Provided records Start Marker

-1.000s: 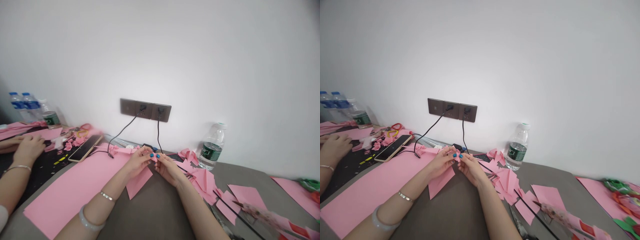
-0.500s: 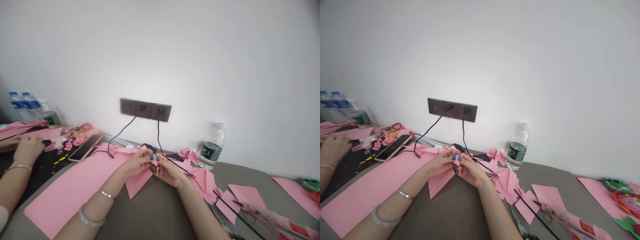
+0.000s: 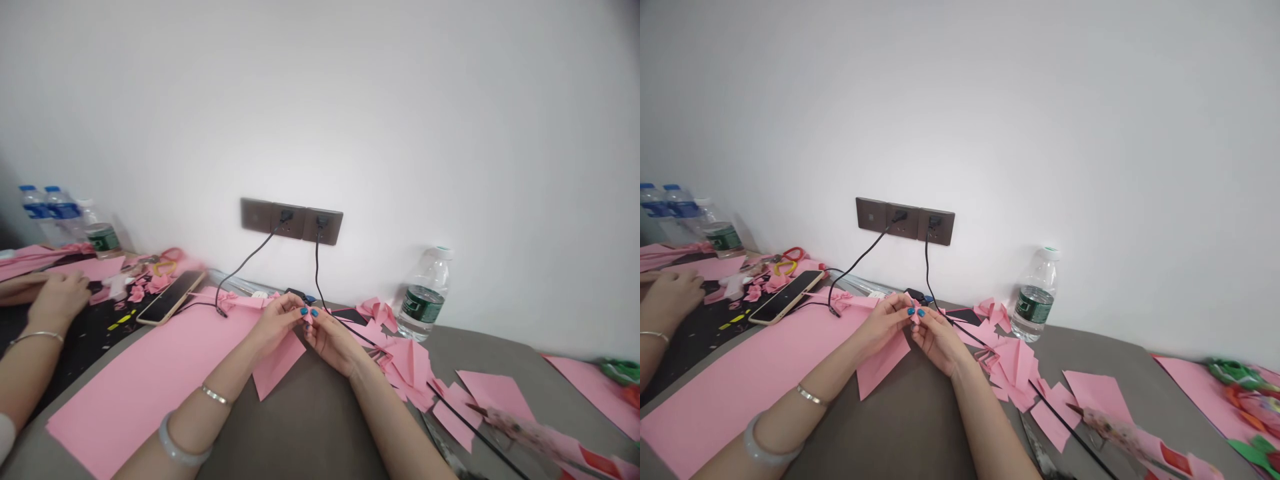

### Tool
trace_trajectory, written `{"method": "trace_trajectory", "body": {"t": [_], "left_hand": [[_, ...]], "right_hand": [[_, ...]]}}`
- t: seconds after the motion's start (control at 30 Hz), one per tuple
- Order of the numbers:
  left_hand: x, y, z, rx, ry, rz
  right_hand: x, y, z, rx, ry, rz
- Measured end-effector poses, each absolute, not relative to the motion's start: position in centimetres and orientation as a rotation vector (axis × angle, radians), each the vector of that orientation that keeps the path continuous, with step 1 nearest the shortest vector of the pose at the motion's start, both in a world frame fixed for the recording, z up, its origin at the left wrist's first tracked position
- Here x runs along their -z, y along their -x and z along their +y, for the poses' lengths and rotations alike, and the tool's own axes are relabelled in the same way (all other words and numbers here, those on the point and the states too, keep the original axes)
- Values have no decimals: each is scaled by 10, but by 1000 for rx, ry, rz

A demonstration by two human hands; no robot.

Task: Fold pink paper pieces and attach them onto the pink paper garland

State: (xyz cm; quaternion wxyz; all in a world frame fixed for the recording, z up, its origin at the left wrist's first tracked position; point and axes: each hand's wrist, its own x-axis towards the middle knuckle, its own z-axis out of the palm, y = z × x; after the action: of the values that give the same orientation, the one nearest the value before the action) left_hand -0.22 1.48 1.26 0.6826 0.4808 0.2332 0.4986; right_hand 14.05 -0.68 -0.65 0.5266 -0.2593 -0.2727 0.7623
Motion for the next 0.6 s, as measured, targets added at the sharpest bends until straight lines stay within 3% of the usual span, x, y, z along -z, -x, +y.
{"method": "trace_trajectory", "body": {"t": [0.1, 0.37, 0.6], "left_hand": [[-11, 4, 17, -1169, -1212, 626], [-6, 0, 14, -1187, -1217, 732], [-5, 0, 16, -1177, -1000, 664]], "right_hand": [[6, -137, -7, -1626, 675, -769], [8, -133, -10, -687, 1030, -1298], [8, -130, -11, -679, 1010, -1353]]}}
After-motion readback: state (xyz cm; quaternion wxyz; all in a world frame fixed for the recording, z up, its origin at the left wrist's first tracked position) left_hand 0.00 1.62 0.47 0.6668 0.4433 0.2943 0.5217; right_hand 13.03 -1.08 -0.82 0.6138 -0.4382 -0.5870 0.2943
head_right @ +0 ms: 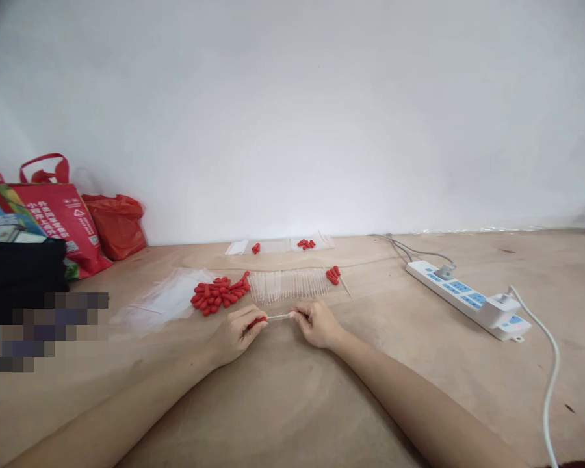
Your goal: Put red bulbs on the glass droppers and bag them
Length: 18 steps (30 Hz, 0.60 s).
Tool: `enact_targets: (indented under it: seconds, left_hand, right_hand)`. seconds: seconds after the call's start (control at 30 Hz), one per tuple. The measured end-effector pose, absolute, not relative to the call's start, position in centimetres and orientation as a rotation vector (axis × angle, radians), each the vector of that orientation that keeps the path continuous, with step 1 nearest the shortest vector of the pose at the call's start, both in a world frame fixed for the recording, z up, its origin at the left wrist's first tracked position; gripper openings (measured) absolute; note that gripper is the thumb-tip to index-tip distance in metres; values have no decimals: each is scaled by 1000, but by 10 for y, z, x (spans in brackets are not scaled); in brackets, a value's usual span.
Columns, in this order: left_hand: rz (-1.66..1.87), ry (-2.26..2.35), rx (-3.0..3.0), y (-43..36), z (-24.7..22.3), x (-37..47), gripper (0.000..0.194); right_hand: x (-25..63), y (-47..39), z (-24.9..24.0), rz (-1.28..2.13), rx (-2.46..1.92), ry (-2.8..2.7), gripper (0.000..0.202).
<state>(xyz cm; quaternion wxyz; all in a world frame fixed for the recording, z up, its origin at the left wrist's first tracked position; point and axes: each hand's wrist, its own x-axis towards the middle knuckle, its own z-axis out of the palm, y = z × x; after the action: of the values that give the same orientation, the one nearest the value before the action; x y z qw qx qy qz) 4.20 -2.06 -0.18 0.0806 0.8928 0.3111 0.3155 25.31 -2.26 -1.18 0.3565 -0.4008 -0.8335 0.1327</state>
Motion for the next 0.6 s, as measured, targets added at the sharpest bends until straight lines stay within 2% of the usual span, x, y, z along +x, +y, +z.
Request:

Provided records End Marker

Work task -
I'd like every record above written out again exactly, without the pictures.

Reply to the task -
-1.000s: 
-0.500s: 
+0.000s: 

### Tool
trace_trajectory, written `{"method": "trace_trajectory", "body": {"t": [_], "left_hand": [[_, ...]], "right_hand": [[_, ...]]}}`
- t: seconds after the motion's start (control at 30 Hz), one per tuple
- Order of the numbers:
  left_hand: x, y, z, rx, ry, rz
  right_hand: x, y, z, rx, ry, rz
- Measured end-effector poses, each absolute, not relative to the motion's start: position in centimetres and orientation as a rotation vector (axis × angle, radians), each the vector of that orientation that keeps the path continuous, with step 1 nearest the shortest vector of the pose at the motion's start, both in a world frame fixed for the recording, z up, its origin at the left wrist's first tracked position
- Here x runs along their -z, y along their -x and z along their +y, for the poses' lengths and rotations alike, and the tool's own axes are relabelled in the same way (all other words and numbers here, those on the point and the states too, keep the original axes)
- Values have no decimals: each is scaled by 10, but by 1000 for rx, ry, rz

A demonstration by two human hands; no robot.

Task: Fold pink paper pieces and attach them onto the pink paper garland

State: (xyz cm; quaternion wxyz; all in a world frame fixed for the recording, z up, its origin at the left wrist's first tracked position; point and axes: each hand's wrist, its own x-axis towards the middle knuckle, its own z-axis out of the palm, y = z × x; after the action: of the values that give the same orientation, the one nearest the value before the action) left_hand -0.22 1.48 1.26 0.6826 0.4808 0.2332 0.4986; right_hand 14.05 -0.68 -0.65 0.5266 -0.2593 -0.2727 0.7623
Motion for the next 0.6 s, as measured, targets added at the sharpest bends until straight lines stay within 3% of the usual span, x, y, z along -z, -x, +y.
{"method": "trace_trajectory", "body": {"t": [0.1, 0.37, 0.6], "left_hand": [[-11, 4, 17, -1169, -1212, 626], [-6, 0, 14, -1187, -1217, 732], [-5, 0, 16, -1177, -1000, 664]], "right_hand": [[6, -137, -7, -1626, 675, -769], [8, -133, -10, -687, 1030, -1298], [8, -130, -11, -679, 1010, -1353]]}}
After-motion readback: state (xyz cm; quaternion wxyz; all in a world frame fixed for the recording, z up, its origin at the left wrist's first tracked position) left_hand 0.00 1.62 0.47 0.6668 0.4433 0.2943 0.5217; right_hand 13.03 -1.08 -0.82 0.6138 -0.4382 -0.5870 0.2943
head_right @ +0 ms: 
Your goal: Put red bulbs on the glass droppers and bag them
Length: 18 steps (30 Hz, 0.60 s).
Tool: `enact_targets: (indented under it: seconds, left_hand, right_hand)`. seconds: seconds after the call's start (control at 30 Hz), one per tuple. The measured end-effector pose, absolute, not relative to the call's start, position in centimetres and orientation as a rotation vector (axis × angle, radians), each the vector of that orientation that keeps the path continuous, with step 1 nearest the shortest vector of the pose at the call's start, both in a world frame fixed for the recording, z up, its origin at the left wrist's first tracked position; gripper openings (measured) absolute; note that gripper is the thumb-tip to index-tip distance in metres; values have no decimals: each is scaled by 1000, but by 10 for y, z, x (spans in brackets are not scaled); in brackets, a value's usual span.
Columns, in this order: left_hand: rz (-1.66..1.87), ry (-2.26..2.35), rx (-3.0..3.0), y (-43..36), z (-24.7..22.3), x (-37..47), gripper (0.000..0.194); right_hand: x (-25..63), y (-47..39), z (-24.9..24.0), rz (-1.28..2.13), rx (-2.46..1.92), ry (-2.8..2.7), gripper (0.000..0.202).
<state>(xyz cm; quaternion wxyz; all in a world frame fixed for the recording, z up, its origin at the left wrist's first tracked position; point and axes: each hand's wrist, its own x-axis towards the middle knuckle, its own z-axis out of the palm, y = z × x; after the action: of the values that give the same orientation, the one nearest the value before the action; x y z qw qx qy qz) 4.20 -2.06 -0.18 0.0806 0.8928 0.3111 0.3155 25.31 -2.26 -1.18 0.3565 -0.4008 -0.8335 0.1327</state>
Motion for the next 0.6 s, as measured, targets added at the sharpest bends until straight lines stay within 2% of the usual span, x, y, z along +x, +y, +z.
Request:

The exercise has no further content.